§ **YOUR ASSIGNMENT**
Copy exactly, from the beginning of the material below, every line up to and including the one holding "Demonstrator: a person", with the pictures left out.

§ **PROVIDED MATERIAL**
%%
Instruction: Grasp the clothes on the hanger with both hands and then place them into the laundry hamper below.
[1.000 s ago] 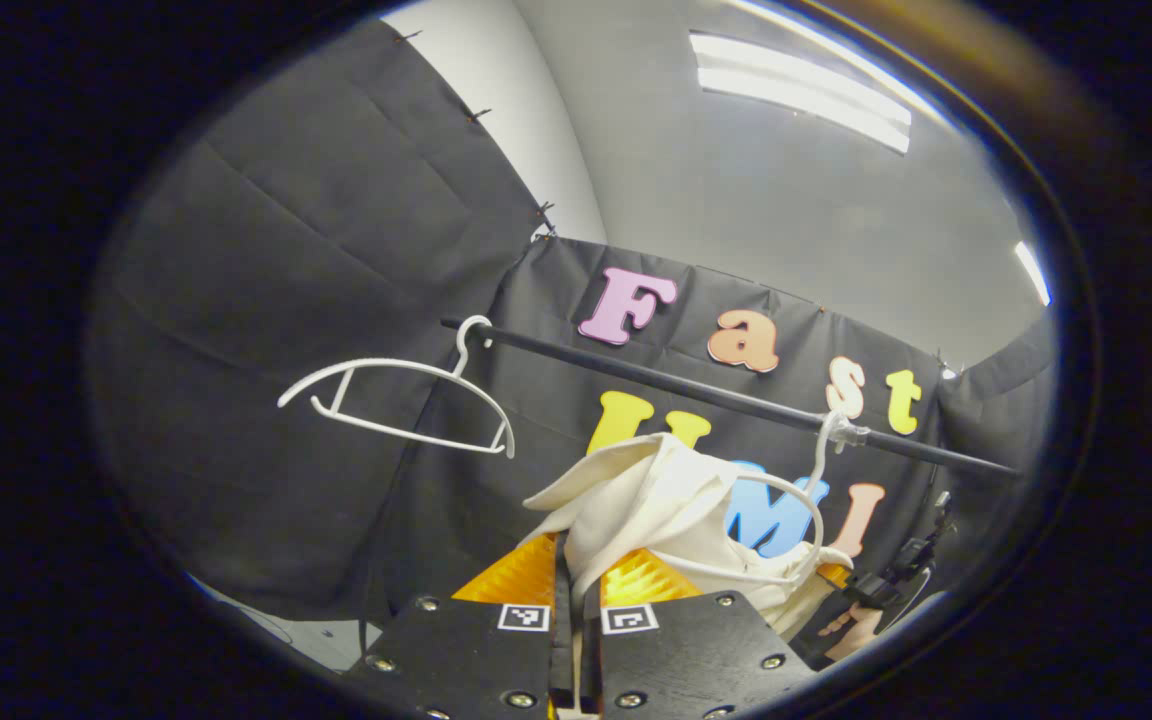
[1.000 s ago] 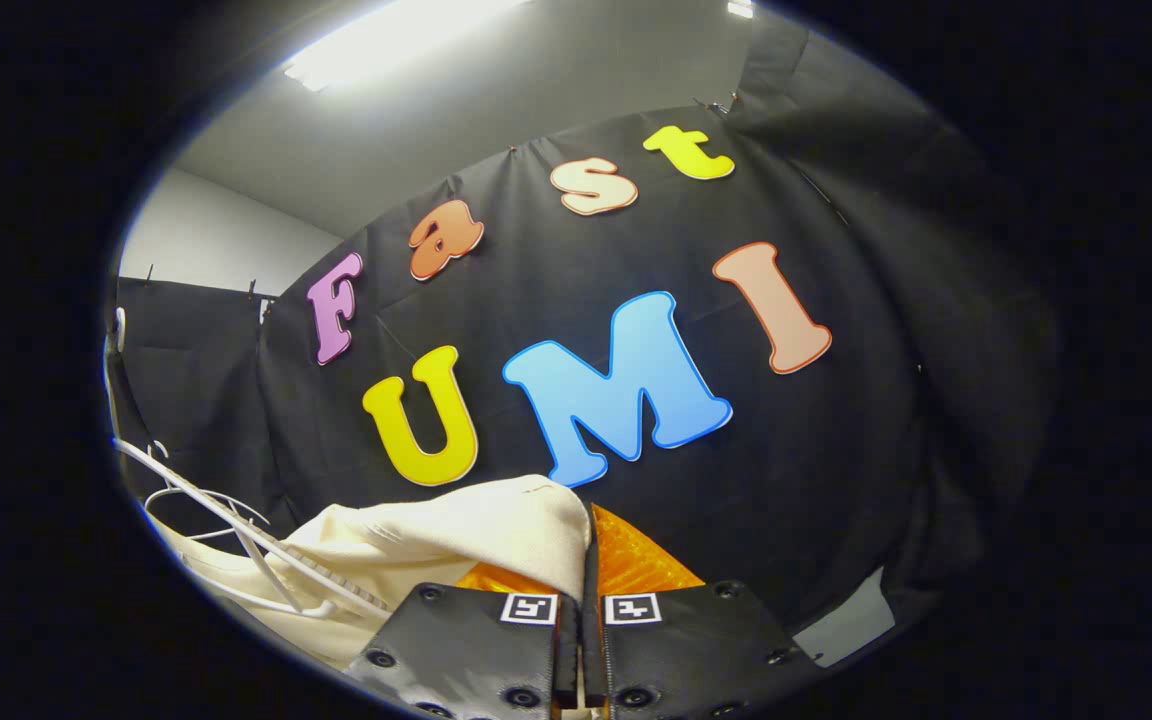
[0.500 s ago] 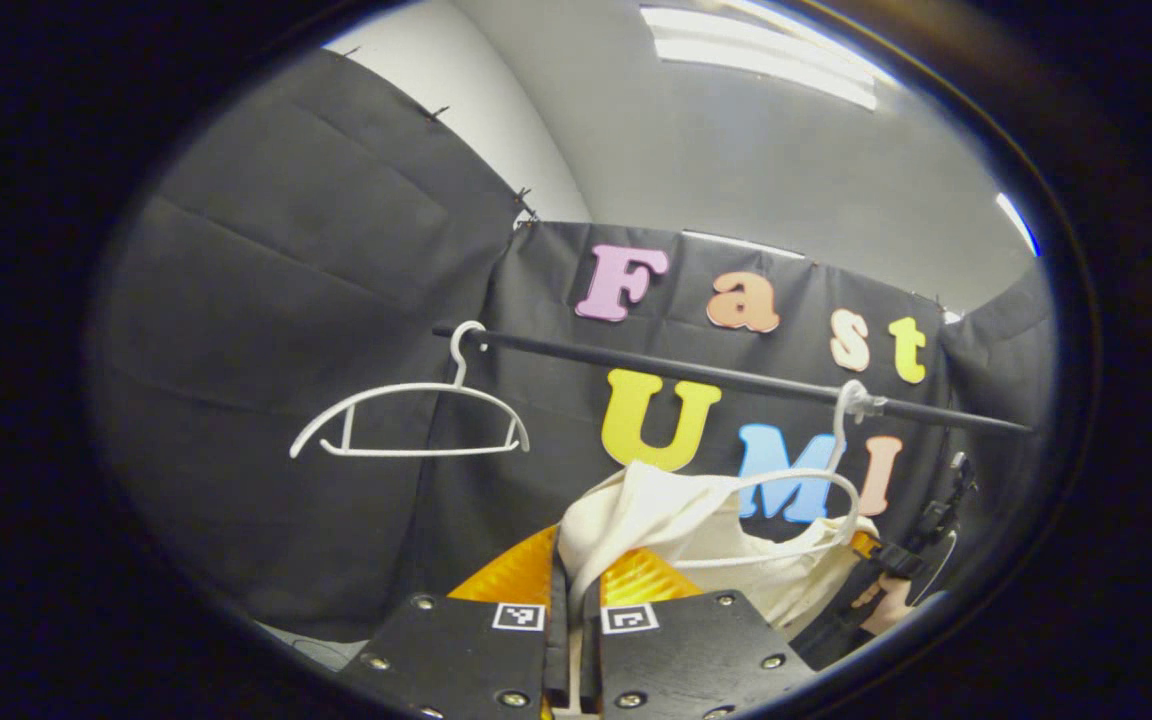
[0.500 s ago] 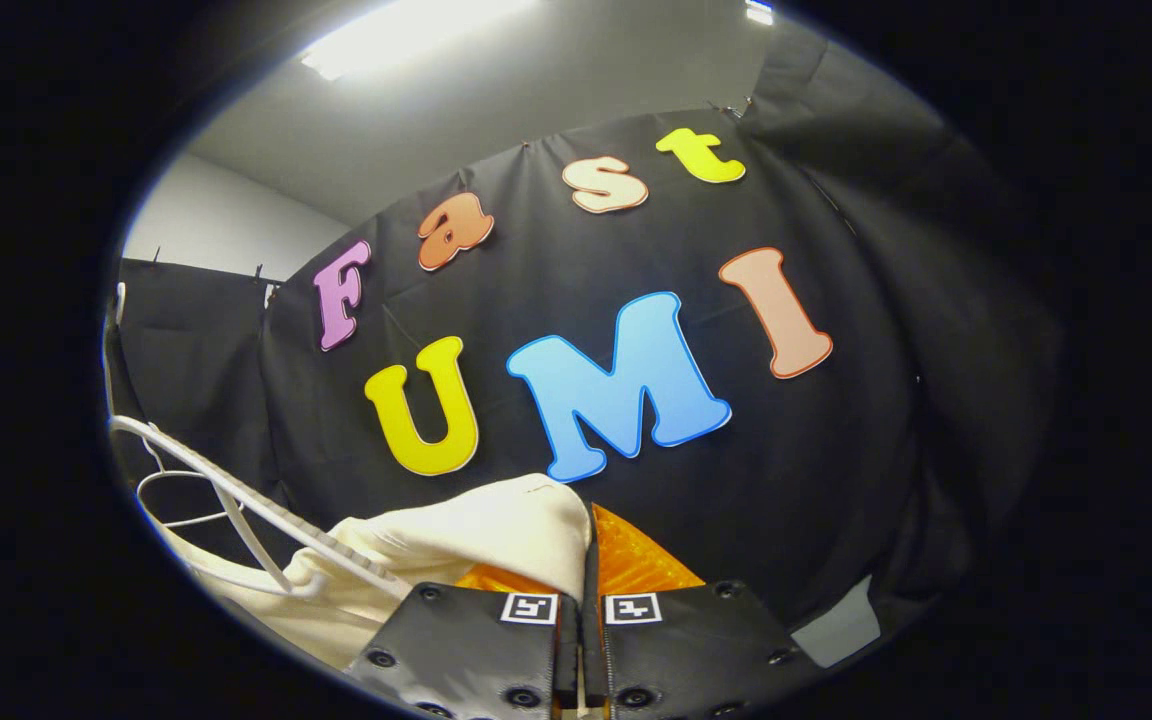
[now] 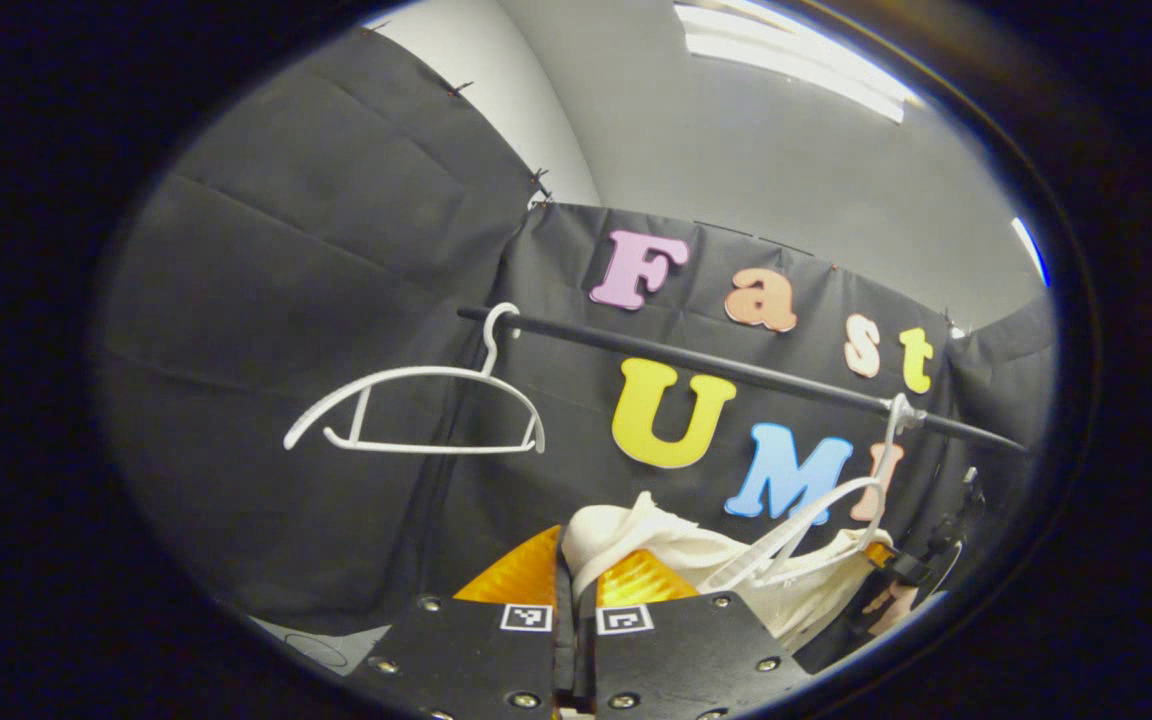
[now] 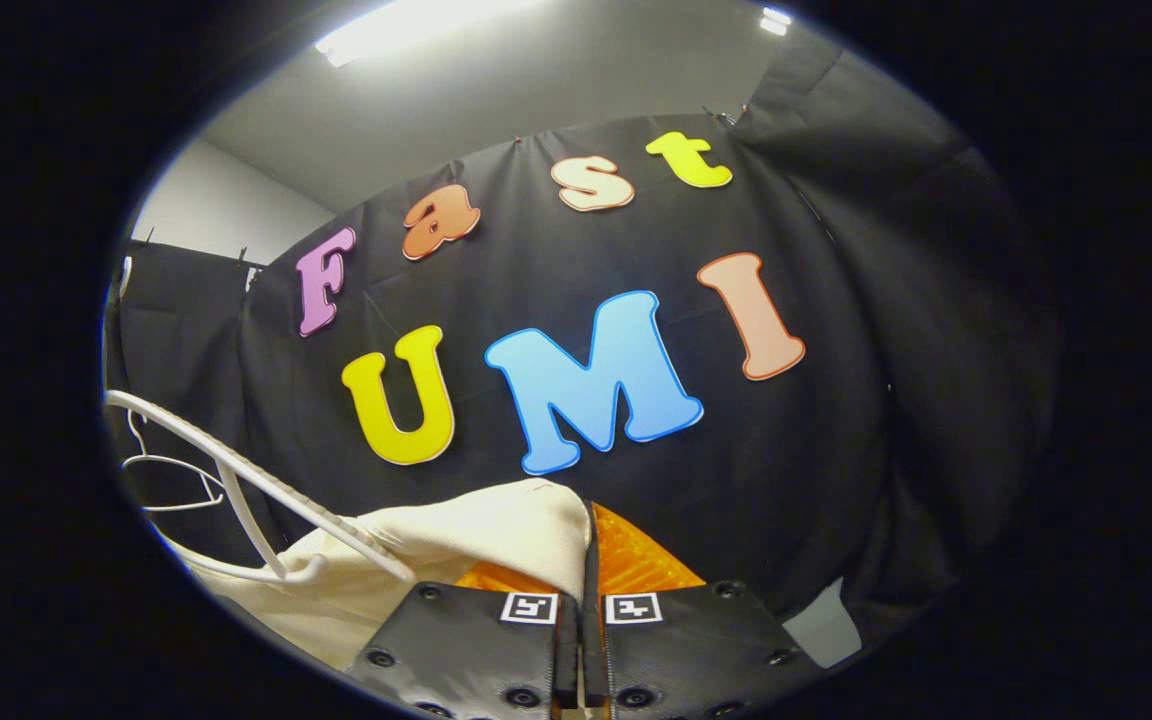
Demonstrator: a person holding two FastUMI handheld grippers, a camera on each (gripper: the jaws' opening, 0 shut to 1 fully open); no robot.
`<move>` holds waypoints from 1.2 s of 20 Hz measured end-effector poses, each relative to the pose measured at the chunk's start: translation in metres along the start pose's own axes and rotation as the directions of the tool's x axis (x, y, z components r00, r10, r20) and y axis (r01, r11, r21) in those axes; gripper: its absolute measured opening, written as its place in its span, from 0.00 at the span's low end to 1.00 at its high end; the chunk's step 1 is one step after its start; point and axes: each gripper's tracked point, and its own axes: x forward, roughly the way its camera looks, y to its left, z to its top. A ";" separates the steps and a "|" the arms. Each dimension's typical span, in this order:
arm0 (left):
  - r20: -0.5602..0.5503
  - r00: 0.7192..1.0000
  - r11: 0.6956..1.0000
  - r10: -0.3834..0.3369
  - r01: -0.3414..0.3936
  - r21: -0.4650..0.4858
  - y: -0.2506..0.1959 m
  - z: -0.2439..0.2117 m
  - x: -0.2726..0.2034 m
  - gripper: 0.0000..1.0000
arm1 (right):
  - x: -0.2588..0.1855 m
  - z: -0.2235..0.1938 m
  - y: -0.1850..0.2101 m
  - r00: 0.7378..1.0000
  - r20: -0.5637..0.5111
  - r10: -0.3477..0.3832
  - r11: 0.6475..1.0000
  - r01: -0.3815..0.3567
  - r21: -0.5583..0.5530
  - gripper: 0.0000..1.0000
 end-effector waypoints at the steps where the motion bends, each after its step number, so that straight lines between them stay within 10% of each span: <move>1: -0.021 1.000 1.000 -0.010 0.009 -0.008 0.001 -0.011 0.000 0.01 | -0.006 -0.007 -0.005 1.000 -0.012 -0.021 1.000 0.021 -0.004 0.04; 13: -0.133 0.980 0.988 -0.147 0.151 0.019 0.043 -0.049 -0.034 0.00 | -0.168 -0.036 -0.010 0.983 -0.054 -0.173 0.982 0.168 -0.085 0.04; 24: -0.216 0.929 0.945 -0.300 0.321 0.069 0.056 -0.078 -0.123 0.01 | -0.291 -0.072 0.132 0.989 -0.142 0.031 0.987 -0.052 -0.152 0.04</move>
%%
§ **EXPECTED ANSWER**
Instruction: Grasp the clothes on the hanger with both hands and then place them into the laundry hamper below.
[1.000 s ago] 
[1.000 s ago] 
[0.500 s ago] 
[0.500 s ago] 
[now] 
[now] 
Demonstrator: a person holding two FastUMI handheld grippers, a camera on each (gripper: the jaws' opening, 0 shut to 1 fully open); no robot.

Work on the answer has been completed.